I once pointed this parallel out to Goold in a letter and enclosed an article I had written on a crux in Plautus. He replied with a courteous and encouraging letter, showing far more courtesy and encouragement than I had ever received from certain graduate school faculty members when I was a student. Goold was a gentleman as well as a scholar. Not every age produces men like G.P. Goold.
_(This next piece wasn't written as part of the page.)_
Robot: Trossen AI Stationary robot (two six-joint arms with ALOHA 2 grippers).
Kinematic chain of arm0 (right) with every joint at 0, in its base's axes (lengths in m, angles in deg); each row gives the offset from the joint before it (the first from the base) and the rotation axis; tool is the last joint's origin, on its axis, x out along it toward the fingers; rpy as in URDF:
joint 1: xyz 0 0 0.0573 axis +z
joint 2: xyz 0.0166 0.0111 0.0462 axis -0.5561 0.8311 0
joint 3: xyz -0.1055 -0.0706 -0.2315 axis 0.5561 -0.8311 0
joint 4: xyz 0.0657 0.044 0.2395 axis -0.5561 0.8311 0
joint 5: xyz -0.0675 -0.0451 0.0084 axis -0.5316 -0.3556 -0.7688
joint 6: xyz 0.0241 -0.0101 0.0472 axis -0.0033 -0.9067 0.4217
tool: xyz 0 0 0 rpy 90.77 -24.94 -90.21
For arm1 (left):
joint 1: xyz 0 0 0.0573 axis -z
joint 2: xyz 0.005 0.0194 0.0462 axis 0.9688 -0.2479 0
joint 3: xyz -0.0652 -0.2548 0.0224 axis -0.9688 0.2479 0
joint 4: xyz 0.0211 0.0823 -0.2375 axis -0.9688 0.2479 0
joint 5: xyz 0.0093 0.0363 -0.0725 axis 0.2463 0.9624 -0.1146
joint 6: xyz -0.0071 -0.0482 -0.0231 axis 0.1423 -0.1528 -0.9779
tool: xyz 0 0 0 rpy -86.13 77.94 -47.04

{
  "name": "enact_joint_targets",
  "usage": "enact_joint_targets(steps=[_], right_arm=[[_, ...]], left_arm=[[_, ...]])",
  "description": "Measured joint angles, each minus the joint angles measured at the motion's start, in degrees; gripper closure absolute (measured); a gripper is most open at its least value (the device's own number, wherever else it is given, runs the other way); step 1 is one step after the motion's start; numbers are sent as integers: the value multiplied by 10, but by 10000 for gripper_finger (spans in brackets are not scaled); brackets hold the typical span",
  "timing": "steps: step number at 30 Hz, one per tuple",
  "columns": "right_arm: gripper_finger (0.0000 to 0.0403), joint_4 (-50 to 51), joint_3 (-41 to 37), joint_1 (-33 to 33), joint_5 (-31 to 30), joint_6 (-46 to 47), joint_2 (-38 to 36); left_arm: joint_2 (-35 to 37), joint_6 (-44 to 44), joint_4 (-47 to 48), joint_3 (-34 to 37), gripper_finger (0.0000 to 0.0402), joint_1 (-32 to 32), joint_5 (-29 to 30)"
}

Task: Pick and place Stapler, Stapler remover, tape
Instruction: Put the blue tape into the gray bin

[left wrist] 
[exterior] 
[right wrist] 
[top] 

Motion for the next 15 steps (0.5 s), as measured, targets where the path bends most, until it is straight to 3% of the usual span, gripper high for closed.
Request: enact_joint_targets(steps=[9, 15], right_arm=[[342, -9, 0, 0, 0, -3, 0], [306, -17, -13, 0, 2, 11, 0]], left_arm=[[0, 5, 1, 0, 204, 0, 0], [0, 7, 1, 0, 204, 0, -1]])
Update. Cf. Plutarch, Life of Cato 19.5 (tr. Ian Scott-Kilvert):
On the other hand, we should recognize that no man ever did more to heap praises upon himself. Cato tells us for example that when men were reproved for misconduct of one kind or another, they would say: 'It is not fair to blame us; we are not all Catos.'

 

Created Equal

Richard Henry Dana Jr., Two Years Before the Mast (1840), chapter 5 (Cape Horn):
One would say that, instead of a tendency to equality in human beings, the tendency is to make the most of inequalities, natural or artificial.

 

Definition of Blog

Michael Gorman:
A blog is a species of interactive electronic diary by means of which the unpublishable, untrammeled by editors or the rules of grammar, can communicate their thoughts via the web. (Though it sounds like something you would find stuck in a drain, the ugly neologism blog is a contraction of "web log.")

Tuesday, March 01, 2005

 

Latin Prose Composition

If you're interested in Latin prose composition, check out Higinio García's Notae ad linguam Francogallicam in Latinam recentem vertendam. You'll need to translate your English word or phrase into French before you can find a Latin equivalent, but it's still an excellent resource.

 

Homer of the Insects

Chapter 6 of Joseph Wood Krutch, The Great Chain of Life (Boston: Houghton Mifflin, 1956), bears the title The Barbarian Mammal and the subtitle Homeric Heroes. In that chapter (pp. 99-100) Krutch said:
Someone once bestowed upon Henri Fabre the title "Insects' Homer," and for all its inappropriateness it stuck. Actually, insects are not susceptible of Homeric treatment. Their lives are too complicated, too narrow, too fixed by convention and too often very unseemly. What they require, and what in Fabre they got, was less a Homer than a Zola, an Ibsen, or even a Strindberg.
One of Krutch's other books was a biography of Thoreau. To Thoreau, insects were indeed susceptible of Homeric treatment. In his account of the battle between the red ants and the black ants (Walden, chapter 12), Thoreau wrote:
In the meanwhile there came along a single red ant on the hillside of this valley, evidently full of excitement, who either had despatched his foe, or had not yet taken part in the battle; probably the latter, for he had lost none of his limbs; whose mother had charged him to return with his shield or upon it. Or perchance he was some Achilles, who had nourished his wrath apart, and had now come to avenge or rescue his Patroclus.
"Complicated, narrow, fixed by convention, and often very unseemly" -- that's not a bad description of the lives of Homeric heroes.